The problem of accountability is traceable to the root cause of fraud which results from poor record keeping misappropriation forging, poor internal control, excess power given to the executive or management etc.
1.3 OBJECTIVE OF THE STUDY
The primary objective of the research is to evaluate the fraud control measures in the Nigerian Banks practical means of reducing the incidence of fraud in our bank to achieve these objectives, the following secondary objective have been specified.
1. To identify the causes of fraud perpetrated in bank
2. To ascertain the effectiveness of various fraud control measures adopted by banks.
3. To determine the effects of fraud in the banking industry and the economy in general.
1.4 RESEARCH HYPOTHESES
Ho: Fraud control measures put forward by the CBN is not effective
Hi: Fraud control measures put forward by the CBN is effective
Ho: There is no relationship between fraud and Auditing functions in the banking sector
Hi: There is a relationship between fraud and Auditing functions in the banking sector
1.5 SIGNIFICANCE OF THE STUDY
The significance of the research study is hinged on the fact that the fate survival of the banking and financial system, it follows therefore that any serious destruction in the system will not only affect the system alone but the Nigerian economy and the public in general and the consequences which could leave the economy in jeopardy. Therefore, the remediation will help take the problem of fraud thereby reducing bank failures and stabilize the industry.

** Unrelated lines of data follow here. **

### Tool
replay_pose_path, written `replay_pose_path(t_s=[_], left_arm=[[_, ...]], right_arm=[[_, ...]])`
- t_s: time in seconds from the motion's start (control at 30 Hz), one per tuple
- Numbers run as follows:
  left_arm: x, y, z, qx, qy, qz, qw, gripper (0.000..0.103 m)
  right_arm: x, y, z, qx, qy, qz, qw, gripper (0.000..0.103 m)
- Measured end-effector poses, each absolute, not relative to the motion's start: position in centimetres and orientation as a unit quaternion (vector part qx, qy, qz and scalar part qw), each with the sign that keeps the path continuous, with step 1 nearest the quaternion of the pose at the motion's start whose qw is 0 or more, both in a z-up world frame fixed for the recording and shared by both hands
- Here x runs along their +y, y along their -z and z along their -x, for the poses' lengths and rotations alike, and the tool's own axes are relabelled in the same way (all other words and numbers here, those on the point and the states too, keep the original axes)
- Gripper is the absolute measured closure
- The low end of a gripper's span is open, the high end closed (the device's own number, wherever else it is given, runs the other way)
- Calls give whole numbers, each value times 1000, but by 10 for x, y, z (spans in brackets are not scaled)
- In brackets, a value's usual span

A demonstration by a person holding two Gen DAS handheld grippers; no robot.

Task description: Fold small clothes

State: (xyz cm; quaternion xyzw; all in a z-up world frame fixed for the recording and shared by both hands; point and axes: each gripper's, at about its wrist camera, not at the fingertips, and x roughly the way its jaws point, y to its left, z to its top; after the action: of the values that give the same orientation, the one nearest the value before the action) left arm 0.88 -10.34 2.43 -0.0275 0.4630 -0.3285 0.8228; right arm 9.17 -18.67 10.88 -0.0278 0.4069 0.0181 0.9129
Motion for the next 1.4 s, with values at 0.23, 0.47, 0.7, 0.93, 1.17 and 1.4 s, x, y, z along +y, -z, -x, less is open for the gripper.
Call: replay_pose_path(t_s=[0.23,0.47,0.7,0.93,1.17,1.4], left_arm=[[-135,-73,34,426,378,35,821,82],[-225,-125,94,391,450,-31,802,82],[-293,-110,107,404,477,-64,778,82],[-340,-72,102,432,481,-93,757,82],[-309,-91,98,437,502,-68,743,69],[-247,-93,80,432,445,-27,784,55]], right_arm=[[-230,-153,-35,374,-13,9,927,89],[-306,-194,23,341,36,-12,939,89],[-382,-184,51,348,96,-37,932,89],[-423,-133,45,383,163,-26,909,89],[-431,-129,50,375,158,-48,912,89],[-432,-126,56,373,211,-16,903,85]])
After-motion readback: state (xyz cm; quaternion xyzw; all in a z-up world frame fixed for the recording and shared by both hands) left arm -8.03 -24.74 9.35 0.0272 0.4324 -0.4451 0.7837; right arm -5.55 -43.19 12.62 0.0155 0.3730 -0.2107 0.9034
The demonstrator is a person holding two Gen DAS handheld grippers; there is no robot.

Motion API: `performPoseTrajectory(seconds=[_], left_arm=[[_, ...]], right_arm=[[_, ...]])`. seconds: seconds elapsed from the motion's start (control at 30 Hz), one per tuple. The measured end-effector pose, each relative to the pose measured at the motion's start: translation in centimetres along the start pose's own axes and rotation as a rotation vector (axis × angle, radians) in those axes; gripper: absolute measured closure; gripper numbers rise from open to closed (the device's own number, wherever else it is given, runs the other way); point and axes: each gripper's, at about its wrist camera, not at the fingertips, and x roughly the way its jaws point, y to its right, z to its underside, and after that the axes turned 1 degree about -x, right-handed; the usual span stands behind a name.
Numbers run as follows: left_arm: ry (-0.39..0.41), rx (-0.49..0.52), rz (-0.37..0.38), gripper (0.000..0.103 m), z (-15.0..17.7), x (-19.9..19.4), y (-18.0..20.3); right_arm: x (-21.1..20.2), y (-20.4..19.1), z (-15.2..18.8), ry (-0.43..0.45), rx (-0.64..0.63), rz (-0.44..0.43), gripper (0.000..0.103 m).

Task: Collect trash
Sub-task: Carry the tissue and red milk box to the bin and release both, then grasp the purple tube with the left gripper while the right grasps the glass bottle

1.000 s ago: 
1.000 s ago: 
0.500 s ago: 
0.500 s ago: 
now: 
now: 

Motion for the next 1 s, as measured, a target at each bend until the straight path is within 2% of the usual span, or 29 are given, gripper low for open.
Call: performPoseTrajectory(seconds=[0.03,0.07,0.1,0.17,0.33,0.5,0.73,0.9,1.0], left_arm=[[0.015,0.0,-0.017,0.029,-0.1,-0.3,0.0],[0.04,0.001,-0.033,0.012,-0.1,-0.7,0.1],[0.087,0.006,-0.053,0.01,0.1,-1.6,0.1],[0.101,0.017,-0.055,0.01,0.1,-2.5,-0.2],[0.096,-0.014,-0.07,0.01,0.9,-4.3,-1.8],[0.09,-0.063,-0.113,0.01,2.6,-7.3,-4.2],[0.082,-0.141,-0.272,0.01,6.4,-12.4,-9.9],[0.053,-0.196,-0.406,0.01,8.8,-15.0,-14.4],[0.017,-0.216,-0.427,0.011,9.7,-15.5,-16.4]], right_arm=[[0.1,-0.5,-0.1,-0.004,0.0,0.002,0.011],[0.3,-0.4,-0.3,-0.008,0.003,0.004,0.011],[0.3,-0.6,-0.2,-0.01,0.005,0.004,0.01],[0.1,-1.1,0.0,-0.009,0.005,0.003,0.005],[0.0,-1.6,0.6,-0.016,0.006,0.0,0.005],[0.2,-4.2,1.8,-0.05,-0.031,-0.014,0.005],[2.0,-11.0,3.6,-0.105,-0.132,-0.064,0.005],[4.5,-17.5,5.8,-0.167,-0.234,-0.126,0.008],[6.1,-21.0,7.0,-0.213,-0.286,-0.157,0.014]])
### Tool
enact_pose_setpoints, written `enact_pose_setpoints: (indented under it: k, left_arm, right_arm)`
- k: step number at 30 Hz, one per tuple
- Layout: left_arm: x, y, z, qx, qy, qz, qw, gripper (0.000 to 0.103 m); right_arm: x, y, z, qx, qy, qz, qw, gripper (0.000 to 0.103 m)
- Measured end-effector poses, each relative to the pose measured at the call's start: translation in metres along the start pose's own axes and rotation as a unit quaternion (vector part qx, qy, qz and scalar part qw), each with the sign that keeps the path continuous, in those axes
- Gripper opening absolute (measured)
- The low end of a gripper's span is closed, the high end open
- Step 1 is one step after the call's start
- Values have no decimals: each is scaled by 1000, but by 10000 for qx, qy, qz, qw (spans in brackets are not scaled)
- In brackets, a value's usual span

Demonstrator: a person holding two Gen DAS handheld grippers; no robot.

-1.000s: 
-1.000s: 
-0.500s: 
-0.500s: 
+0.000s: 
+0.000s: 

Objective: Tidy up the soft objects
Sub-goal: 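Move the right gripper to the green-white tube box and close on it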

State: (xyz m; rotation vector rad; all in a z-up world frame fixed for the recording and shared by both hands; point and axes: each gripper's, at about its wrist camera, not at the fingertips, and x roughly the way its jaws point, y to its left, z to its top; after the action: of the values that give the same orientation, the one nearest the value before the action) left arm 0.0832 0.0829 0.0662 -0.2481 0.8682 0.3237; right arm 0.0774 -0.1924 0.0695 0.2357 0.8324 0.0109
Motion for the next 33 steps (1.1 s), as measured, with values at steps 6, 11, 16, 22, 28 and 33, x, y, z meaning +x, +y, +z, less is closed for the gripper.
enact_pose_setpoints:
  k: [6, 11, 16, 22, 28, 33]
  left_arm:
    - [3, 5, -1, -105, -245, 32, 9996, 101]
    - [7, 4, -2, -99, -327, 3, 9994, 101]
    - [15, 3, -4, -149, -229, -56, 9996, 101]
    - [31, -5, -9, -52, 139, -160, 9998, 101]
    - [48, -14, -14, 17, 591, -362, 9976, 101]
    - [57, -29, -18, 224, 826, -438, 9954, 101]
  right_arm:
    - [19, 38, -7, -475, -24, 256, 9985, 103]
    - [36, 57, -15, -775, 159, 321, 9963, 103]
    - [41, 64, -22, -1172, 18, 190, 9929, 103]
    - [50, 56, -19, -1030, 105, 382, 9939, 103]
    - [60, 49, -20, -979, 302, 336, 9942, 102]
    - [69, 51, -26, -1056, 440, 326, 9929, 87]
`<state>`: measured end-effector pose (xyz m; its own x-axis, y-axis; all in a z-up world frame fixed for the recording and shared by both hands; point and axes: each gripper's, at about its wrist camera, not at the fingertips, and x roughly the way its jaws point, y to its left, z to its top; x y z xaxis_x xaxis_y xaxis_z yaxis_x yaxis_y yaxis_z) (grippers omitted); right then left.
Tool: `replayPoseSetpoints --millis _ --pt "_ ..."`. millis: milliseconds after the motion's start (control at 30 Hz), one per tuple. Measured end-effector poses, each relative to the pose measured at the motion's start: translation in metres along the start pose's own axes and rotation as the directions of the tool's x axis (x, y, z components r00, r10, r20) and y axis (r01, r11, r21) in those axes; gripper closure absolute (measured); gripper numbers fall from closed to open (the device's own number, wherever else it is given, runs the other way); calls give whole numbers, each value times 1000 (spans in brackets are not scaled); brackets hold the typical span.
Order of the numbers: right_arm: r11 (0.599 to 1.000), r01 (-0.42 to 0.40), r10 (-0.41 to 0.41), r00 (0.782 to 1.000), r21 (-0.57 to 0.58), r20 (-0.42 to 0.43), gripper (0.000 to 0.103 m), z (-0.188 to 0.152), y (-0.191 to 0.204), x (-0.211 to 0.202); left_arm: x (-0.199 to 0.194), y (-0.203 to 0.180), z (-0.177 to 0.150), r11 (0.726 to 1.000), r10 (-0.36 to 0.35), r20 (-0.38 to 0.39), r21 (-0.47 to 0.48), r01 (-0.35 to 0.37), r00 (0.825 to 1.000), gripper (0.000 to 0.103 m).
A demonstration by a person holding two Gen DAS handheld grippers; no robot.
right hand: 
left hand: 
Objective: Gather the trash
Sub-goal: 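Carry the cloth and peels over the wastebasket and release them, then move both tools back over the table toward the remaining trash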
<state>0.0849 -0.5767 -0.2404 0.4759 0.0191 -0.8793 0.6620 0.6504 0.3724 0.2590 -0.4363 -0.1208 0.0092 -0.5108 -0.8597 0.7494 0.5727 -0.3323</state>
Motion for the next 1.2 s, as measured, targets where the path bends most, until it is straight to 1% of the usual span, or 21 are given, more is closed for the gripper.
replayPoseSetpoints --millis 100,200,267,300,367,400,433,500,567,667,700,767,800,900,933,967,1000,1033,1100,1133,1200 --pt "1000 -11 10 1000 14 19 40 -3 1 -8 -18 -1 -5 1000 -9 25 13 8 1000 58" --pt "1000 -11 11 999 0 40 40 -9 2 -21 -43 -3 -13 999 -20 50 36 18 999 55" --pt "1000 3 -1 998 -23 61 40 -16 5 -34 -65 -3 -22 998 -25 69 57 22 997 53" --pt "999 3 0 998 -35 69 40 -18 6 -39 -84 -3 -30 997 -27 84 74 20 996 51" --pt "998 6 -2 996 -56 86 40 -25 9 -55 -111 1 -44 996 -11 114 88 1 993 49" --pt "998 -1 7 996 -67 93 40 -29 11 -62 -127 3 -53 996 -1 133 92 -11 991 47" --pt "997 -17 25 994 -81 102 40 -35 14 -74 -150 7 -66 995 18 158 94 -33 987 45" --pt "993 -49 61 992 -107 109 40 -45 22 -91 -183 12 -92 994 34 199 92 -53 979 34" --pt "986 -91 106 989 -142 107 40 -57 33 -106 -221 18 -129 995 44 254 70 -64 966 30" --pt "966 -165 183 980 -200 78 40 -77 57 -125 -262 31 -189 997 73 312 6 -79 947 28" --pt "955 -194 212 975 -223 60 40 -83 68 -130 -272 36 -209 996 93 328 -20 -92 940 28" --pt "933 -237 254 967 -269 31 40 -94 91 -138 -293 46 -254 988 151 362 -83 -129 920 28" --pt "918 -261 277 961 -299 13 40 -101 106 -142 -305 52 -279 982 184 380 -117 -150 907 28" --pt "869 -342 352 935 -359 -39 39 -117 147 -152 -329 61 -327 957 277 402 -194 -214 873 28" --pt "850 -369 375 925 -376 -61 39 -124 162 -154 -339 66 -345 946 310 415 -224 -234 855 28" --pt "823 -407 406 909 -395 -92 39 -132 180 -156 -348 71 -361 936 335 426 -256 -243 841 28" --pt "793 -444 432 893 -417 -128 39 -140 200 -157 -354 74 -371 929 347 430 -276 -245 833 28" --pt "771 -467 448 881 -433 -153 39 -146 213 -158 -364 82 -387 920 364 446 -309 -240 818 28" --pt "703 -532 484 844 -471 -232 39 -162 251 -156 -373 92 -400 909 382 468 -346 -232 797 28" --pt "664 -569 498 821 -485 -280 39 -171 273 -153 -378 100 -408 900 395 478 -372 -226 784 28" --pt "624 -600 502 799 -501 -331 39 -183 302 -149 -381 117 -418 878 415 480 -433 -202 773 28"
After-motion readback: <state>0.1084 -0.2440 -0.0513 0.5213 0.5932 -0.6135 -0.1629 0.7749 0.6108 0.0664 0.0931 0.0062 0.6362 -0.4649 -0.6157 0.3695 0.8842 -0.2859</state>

The research study will go a long way to show the effect of fraud in banks, its implication on the industry and possible remedies. It also shows the impact of those remedy on the economy and society in general. Banks and other financial institutions are expected to gain double from this study. First the study will highlight operations, lapses and others that give room for fraudulent activities in the banks and secondly will also stimulate self-assessments by banks the research work will also go a long way in increasing the knowledge of students of banking financial management accounting, administration and other related discipline.
1.6 SCOPE AND LIMITATION OF THE STUDY
This study is primarily concerned with the effect of fraud control in the Nigerian banking sector. This study covers CBN Uyo branch. The researcher encountered some constraints, which limited the scope of the study. These constraints include but are not limited to the following
a) AVAILABILITY OF RESEARCH MATERIAL: The research material available to the researcher is insufficient, thereby limiting the study
b) TIME: The time frame allocated to the study does not enhance wider coverage as the researcher has to combine other academic activities and examinations with the study.
1.7 DEFINITION OF TERMS
Fraud: In law, fraud is deliberate deception to secure unfair or unlawful gain, or to deprive a victim of a legal right. Fraud itself can be a civil wrong (i.e., a fraud victim may sue the fraud perpetrator to avoid the fraud or recover monetary compensation), a criminal wrong (i.e., a fraud perpetrator may be prosecuted and imprisoned by governmental authorities) or it may cause no loss of money, property or legal right but still be an element of another civil or criminal wrong.
Banking sector: The banking sector is the section of the economy devoted to the holding of financial assets for others, investing those financial assets as leverage to create more wealth, and the regulation of those activities by government agencies.